Tanggamus — Dinas Komunikasi Dan Informasi (Kominfo) Tanggamus terkesan tidak transparan dalam merealisasikan penggunanaan Anggaran Pendapatan dan Belanja Daerah (APBD) terhadap publik. Diskominfo Tanggamus disinyalir Kangkangi Undang-Undang no.14 tahun 2008 tentang Keterbukaan Informasi Publik (KIP), dengan berbagai macam alasan, Kamis, 11 Januari 2024.
Menindaklanjuti tuntutan aksi demo para awak media, pada Senin, 8 Januari 2024 yang lalu, sesuai janji pihak Kominfo akan buka – bukaan terkait anggaran di Diskominfo, Pemkab Tanggamus.

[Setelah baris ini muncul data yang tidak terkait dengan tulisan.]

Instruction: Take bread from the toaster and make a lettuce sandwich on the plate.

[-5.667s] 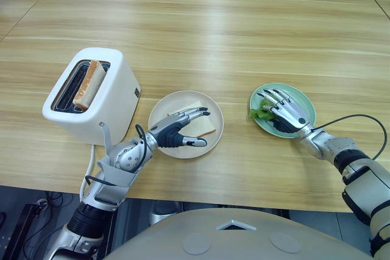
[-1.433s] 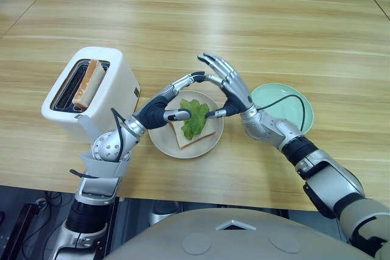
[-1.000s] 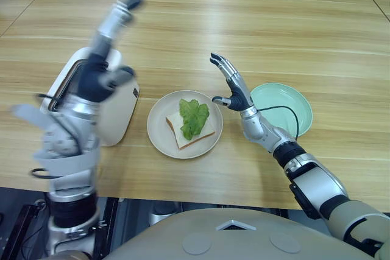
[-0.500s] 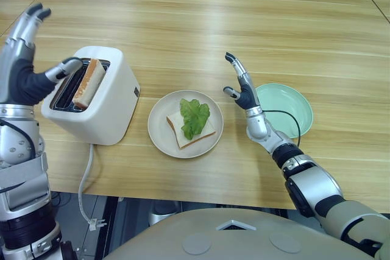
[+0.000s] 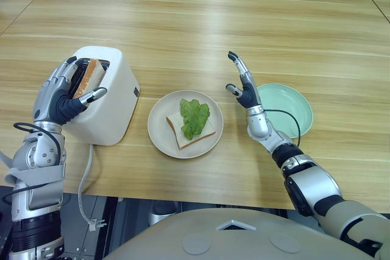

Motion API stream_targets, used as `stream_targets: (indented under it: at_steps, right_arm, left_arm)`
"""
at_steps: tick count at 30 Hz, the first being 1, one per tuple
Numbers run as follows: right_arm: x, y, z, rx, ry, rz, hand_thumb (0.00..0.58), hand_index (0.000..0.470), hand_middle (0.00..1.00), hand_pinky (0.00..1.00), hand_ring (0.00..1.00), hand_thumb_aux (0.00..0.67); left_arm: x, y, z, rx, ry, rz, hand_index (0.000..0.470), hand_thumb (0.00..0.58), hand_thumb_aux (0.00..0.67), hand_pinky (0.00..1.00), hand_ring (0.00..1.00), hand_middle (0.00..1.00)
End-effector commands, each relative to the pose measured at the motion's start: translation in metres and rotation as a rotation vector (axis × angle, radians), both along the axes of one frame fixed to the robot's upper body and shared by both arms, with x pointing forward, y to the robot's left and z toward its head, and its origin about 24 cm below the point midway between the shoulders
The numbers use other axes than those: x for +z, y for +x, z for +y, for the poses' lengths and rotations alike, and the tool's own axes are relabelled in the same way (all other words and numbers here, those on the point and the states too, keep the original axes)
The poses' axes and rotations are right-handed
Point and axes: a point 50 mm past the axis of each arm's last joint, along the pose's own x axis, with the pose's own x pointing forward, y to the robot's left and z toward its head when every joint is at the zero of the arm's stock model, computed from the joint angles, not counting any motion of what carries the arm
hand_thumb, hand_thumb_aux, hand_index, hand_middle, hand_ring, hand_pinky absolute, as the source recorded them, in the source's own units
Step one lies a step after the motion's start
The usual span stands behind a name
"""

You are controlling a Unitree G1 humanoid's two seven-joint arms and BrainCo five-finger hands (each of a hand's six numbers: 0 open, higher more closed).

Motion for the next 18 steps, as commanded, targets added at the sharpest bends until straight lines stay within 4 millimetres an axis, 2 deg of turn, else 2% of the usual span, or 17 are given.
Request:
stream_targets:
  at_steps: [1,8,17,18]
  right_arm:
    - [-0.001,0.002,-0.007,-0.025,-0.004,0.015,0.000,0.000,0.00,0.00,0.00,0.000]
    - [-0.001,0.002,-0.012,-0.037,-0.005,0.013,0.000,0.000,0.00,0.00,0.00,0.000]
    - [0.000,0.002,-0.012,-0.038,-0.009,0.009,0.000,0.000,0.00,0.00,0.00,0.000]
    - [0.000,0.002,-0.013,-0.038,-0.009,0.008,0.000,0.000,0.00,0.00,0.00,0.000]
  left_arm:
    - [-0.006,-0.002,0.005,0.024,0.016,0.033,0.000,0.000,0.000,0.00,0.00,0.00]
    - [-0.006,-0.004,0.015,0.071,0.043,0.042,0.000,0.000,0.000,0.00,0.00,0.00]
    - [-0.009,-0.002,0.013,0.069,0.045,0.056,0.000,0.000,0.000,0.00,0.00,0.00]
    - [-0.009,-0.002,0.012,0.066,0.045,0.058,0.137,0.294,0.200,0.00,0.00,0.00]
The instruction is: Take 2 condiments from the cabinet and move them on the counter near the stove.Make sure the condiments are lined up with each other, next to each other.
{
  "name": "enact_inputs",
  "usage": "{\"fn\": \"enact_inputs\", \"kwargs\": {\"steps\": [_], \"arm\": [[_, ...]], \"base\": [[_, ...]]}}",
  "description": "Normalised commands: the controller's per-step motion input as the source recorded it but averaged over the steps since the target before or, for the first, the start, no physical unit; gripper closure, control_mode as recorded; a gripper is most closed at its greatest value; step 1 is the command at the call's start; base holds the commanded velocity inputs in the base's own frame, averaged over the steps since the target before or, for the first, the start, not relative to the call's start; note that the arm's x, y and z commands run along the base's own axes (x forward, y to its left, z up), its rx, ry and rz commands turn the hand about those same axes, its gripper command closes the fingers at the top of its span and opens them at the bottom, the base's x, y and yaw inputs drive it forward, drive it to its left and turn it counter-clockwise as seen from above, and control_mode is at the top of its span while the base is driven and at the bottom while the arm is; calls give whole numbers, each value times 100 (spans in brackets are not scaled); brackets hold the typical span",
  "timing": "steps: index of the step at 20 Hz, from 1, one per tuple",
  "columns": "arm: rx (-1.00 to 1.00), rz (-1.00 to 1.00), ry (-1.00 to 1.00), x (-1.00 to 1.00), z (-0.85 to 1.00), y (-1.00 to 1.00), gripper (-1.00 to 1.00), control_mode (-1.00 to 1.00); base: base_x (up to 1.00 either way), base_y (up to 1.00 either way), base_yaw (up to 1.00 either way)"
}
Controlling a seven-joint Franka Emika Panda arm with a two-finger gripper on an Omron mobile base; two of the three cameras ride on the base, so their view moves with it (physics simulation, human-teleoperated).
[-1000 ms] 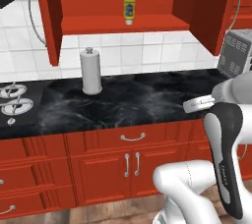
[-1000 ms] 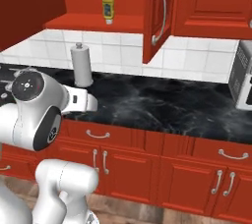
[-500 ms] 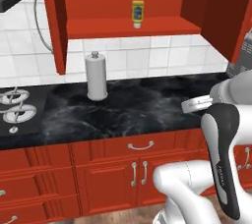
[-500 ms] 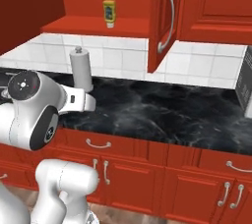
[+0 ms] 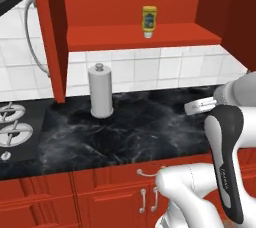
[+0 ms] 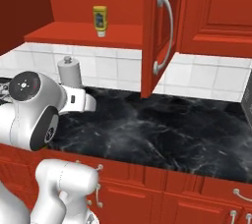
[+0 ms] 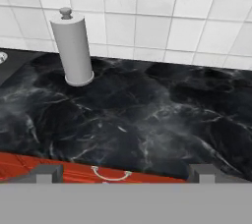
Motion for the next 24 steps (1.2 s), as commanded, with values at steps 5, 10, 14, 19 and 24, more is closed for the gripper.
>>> {"fn": "enact_inputs", "kwargs": {"steps": [5,10,14,19,24], "arm": [[0,0,0,0,0,0,-100,100],[0,0,0,0,0,0,-100,100],[0,0,0,0,0,0,-100,100],[0,0,0,0,0,0,-100,100],[0,0,0,0,0,0,-100,100]], "base": [[70,8,0],[47,0,0],[6,0,0],[0,0,0],[0,0,0]]}}
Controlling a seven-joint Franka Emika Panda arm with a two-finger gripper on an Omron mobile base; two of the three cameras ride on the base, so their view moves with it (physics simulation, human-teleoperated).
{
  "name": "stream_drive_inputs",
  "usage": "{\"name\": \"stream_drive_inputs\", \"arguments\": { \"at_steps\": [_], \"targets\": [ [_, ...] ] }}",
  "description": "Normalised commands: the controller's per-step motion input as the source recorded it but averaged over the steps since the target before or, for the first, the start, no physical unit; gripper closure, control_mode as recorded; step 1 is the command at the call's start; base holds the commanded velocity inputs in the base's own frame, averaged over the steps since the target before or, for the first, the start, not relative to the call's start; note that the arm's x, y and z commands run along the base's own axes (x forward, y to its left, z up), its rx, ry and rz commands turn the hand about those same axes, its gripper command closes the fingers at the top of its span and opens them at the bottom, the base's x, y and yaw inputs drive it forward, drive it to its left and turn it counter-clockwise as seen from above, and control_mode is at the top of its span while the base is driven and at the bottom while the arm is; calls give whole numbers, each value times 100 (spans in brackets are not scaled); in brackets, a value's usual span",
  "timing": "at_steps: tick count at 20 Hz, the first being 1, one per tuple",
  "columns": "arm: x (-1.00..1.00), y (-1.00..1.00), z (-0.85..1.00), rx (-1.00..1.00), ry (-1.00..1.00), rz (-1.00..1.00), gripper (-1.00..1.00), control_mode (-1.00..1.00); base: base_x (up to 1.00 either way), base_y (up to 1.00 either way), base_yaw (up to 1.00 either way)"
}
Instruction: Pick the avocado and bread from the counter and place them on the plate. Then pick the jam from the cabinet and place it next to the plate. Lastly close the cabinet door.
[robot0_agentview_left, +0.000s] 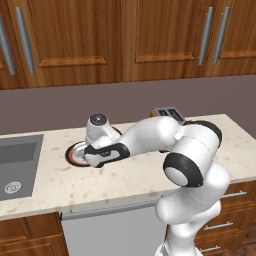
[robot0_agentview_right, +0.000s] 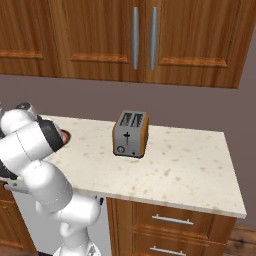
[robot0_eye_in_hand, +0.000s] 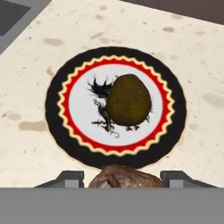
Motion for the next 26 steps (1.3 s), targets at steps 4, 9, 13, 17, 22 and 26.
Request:
{"name": "stream_drive_inputs", "arguments": {
  "at_steps": [4, 9, 13, 17, 22, 26],
  "targets": [
    [10, 36, 0, -3, -3, 10, 100, -100, 0, 0, 0],
    [21, 28, 0, 0, 0, 12, 100, -100, 0, 0, 0],
    [16, 14, 0, -4, -1, 12, 100, -100, 0, 0, 0],
    [20, 0, 0, -14, -2, 12, 100, -100, 0, 0, 0],
    [26, 7, -16, -10, 0, 12, 100, -100, 0, 0, 0],
    [24, 14, -34, -4, 0, 13, 100, -100, 0, 0, 0]
  ]
}}
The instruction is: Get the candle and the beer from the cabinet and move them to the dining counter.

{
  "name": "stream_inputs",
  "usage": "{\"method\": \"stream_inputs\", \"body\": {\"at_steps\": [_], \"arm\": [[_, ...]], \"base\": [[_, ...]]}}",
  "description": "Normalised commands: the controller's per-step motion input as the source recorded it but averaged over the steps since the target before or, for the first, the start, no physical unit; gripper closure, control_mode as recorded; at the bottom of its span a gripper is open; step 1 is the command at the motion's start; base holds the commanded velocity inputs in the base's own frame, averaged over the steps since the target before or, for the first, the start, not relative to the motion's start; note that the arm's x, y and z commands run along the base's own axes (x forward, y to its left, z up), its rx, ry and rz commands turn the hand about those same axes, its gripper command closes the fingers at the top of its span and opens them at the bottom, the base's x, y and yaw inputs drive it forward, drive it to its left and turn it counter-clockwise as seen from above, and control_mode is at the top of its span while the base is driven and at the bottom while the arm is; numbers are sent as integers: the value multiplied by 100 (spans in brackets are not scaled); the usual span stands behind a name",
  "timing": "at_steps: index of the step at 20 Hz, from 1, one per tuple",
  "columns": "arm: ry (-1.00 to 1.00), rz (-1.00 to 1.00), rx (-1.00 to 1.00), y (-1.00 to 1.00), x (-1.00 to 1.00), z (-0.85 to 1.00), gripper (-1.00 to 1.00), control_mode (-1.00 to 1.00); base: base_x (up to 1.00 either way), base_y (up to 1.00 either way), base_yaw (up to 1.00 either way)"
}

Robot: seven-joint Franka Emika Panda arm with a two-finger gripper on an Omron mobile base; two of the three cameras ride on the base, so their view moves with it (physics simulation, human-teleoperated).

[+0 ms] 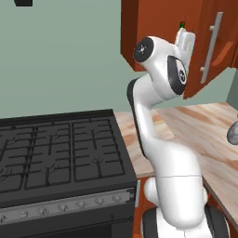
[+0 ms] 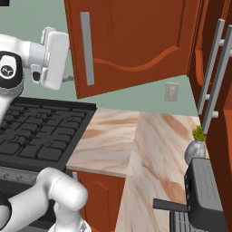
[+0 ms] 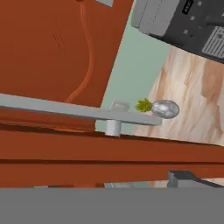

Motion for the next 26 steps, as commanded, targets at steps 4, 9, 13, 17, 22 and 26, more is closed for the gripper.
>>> {"method": "stream_inputs", "body": {"at_steps": [4,9,13,17,22,26], "arm": [[-12,-14,1,-48,-61,0,-100,-100],[-6,-9,4,-60,-58,0,-100,-100],[0,-9,9,-68,-53,0,-100,-100],[0,-4,11,-76,-49,-1,-100,-100],[0,-1,13,-82,-45,-2,-100,-100],[0,-2,13,-83,-36,-4,-100,-100]], "base": [[0,0,0],[0,0,0],[0,0,0],[0,0,0],[0,0,0],[0,0,0]]}}
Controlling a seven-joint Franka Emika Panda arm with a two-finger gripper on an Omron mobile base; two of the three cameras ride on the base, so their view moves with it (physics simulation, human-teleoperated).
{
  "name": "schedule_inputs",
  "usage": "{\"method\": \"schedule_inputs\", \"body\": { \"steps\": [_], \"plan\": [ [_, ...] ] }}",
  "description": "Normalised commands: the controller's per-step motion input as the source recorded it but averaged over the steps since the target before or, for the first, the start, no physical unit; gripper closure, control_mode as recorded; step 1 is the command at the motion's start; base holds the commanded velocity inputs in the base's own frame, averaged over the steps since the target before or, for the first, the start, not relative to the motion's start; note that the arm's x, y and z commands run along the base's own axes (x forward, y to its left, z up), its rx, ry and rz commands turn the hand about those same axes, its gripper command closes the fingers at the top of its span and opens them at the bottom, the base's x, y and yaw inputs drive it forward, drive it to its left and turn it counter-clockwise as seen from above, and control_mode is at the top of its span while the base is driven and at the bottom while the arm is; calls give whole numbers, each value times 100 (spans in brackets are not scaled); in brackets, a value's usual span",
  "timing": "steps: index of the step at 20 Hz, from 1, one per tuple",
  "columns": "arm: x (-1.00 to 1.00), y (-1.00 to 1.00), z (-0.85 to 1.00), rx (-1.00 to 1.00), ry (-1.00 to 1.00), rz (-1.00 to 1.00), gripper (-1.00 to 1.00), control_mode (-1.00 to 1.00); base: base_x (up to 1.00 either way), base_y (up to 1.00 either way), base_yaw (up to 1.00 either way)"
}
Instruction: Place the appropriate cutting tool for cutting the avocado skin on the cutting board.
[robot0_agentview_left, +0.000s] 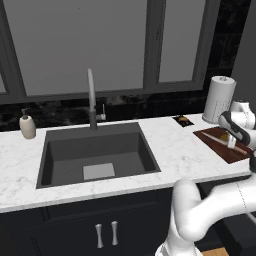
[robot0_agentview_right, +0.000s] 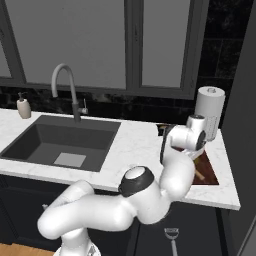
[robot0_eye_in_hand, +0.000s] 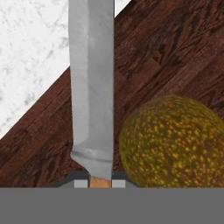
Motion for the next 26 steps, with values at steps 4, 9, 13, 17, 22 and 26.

Kadis Kominfo Suhartono, kembali berdiskusi di ruang kerjanya terkait pembayaran dana publikasi yang mandek. Namun selama dua jam, Pihaknya belum dapat memberikan solusi.

Sementara, Kabid Humas Kominfo Yoga,saat ditanya terkait anggaran realisasi anggaran publikasi media online, cetak dan tayang streaming tahun anggaran 2023 lalu, dia baru membeberkan kalau total anggaran tahun 2023 di dinasnya sebesar Rp. 5 Miliar , namun yang tidak tercairkan hampir 2 milyar dan dikatakannya juga, untuk tahun 2024 anggaran tersebut menurun.
Diwaktu yang sama, Ketua Organisasi Wartawan TAJI Tanggamus, Jon menegaskan bahwa pihaknya ingin meminta bukti transfer anggaran, kepada Dinas Kominfo. “Sesuai hasil diskusi kesepakatan dibayar 50%, namun fakta dilapangan hanya 20, 30 bahkan 0,5%, kita disini bukan untuk adu argumen, kami minta bukti transfer ke media-media yang sudah direalisasi oleh kominfo,” tegas Jon.
Kepada awak media, kembali Yoga menjanjikan sambil memberi alasan yang dinilai tidak masuk akal. “Terkait pembayaran media tahun anggaran 2023, akan di bayar tanpa mengurangi jumlah nominal tagihan di tahun 2024, karena DBH Propinsipun tidak cair,” janji Yoga.
Dan saat dipinta kepastian terkait data, seolah tak ada beban, Yoga menjelaskan bahwa Bendahara Riski alias Kimong lah yang tau. “Kalau data dan bukti rincian transfer, kita tunggu bendahara ngantor,” tandas Yoga.
Sementara itu, untuk diketahui bahwa bendahara kominfo kimong, pernah mengungkapkan terkait e-Pin Kominfo, melaui pesan singkatnya kepada salah satu rekan wartawan.
“Soalnya kami baru omon-omon, ama Kadis diorang nunggu dimana Lo nya….?
Katanya e-PIN Kominfo Lo yg pegang ce ?
Epin api luwot lah puakhi hadu lah hino so hadu permainan yoga unyin…!
Hadu dang percaya cawani yoga. yang artinya, e-Pin apa lagi lah saudara, sudah lah ini semua sudah permainan Yoga aja…udah jangan percaya dengan omongan yoga,” ungkap Bendahara Kominfo Riski.